Jackson graduated with BA (Hons) in Fine Art Sculpture from the Chelsea College of Art and Design as an adult student. Here she established herself as an abstract painter with a difference, completing a small number of critically acclaimed works. Soon after, in 1997, her graduation piece, Crucifix, was the first exhibit in a new South London gallery, and was priced at £1,500 (five years later valued at ten times that amount). Jackson went on to gain her MA in Fine Art Photography from the Royal College of Art, London.
She became notorious in England in 1999 for producing black-and-white photographs including images that apparently showed Princess Diana and Dodi Al-Fayed with a mixed-race love child. The photographs were part of her graduation series entitled Mental Images. She has gone on to produce similarly obscured photos and films of celebrity look-alikes in surprising, shocking or strange situations, portraying them, as she has described it, 'depicting our suspicions'.

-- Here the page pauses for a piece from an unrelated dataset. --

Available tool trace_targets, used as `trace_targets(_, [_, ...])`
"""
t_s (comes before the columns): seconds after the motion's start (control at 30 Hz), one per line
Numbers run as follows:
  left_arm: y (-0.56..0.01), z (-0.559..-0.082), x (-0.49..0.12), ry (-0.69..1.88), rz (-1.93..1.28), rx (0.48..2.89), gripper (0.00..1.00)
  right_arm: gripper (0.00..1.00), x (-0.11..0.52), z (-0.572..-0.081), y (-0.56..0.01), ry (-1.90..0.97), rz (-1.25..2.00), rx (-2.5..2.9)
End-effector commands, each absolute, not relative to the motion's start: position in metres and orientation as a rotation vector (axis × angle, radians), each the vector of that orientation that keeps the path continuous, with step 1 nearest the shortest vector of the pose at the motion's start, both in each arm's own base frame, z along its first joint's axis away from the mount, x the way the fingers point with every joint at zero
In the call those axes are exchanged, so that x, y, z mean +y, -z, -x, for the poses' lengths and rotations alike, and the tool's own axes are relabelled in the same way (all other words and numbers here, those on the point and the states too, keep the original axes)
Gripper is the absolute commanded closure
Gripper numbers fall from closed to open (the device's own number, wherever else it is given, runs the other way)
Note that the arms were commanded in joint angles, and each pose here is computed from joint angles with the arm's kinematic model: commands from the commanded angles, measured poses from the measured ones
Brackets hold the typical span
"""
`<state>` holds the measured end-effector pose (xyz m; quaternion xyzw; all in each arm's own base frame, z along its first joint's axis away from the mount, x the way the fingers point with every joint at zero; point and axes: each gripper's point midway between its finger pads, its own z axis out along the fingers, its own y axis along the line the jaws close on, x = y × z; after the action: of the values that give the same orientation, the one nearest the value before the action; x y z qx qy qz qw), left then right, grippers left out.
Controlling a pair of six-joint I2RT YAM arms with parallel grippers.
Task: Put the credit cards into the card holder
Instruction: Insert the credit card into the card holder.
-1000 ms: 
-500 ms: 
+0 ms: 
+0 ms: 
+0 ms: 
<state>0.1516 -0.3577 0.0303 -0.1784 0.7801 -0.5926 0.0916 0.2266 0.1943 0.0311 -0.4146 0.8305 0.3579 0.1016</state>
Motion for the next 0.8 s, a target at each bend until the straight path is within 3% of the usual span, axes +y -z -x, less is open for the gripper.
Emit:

She was the artist behind BBC Two's series Doubletake, for which she won a BAFTA. She has recently depicted George W. Bush and Tony Blair lookalikes in a series of 'behind the facade' scenes, and has produced a film devoted to the latter which coincided with his exit from office entitled Blaired Vision, shown on Channel 4 on 26 June 2007. She is launching a new online celebrity news site soon, and is developing a new series for American television, and finishing a book for Taschen featuring 300 of her images.
She is also an Ambassador to the Spinal Injuries Association.